### Problem details:
Give the number of lines in the listing that contain "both", with no other words.

### Dataset extract:
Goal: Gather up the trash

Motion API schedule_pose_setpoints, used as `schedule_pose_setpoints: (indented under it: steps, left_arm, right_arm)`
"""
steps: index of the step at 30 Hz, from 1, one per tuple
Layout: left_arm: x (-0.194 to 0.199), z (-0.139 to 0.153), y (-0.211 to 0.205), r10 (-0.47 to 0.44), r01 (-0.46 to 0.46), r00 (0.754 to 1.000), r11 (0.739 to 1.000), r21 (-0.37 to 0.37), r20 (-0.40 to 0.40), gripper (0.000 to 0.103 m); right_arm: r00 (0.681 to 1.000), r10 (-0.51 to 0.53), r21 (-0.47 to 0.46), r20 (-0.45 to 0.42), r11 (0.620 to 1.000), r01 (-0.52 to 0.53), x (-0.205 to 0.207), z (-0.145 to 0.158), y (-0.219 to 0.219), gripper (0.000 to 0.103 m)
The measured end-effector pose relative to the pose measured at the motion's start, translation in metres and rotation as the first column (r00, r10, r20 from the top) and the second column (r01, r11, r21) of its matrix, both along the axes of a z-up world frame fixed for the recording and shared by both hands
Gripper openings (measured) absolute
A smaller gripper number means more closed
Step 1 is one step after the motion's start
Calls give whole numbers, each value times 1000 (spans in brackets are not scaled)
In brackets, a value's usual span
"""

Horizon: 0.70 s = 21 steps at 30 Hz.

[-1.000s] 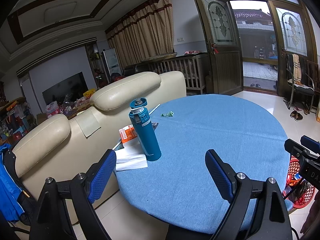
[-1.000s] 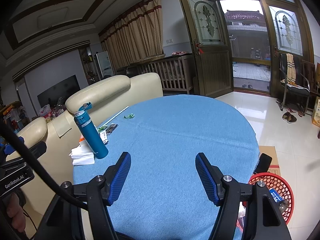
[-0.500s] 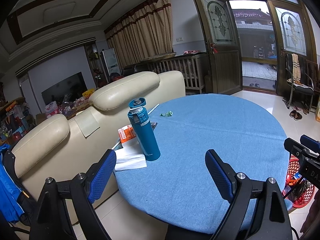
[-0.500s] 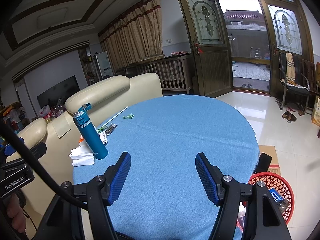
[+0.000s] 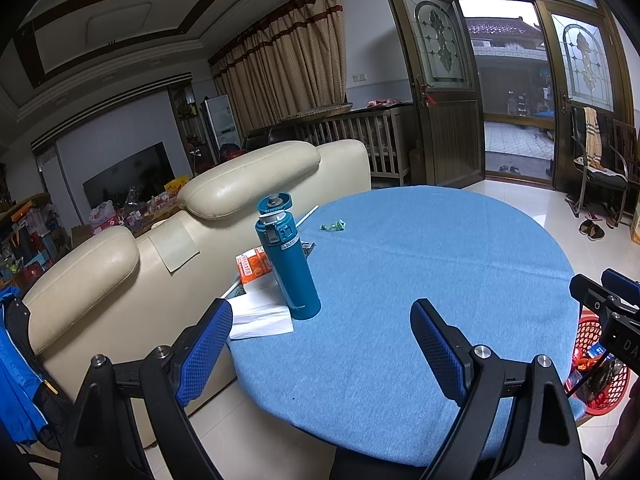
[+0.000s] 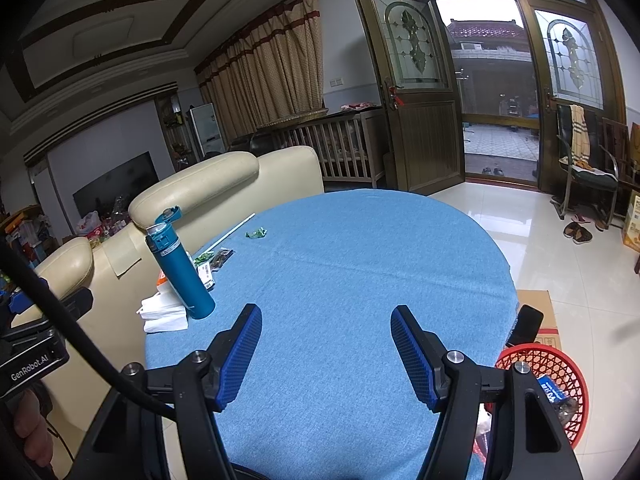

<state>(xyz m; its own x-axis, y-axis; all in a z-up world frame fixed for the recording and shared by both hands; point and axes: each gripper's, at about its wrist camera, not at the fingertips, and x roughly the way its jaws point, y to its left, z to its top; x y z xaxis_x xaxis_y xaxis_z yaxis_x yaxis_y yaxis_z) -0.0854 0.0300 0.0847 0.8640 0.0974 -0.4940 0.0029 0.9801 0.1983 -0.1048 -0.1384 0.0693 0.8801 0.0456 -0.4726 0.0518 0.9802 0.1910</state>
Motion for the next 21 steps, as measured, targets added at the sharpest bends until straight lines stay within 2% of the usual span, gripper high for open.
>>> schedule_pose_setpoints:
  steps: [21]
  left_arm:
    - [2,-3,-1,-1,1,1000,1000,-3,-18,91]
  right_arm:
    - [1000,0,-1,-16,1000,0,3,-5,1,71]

### Response:
2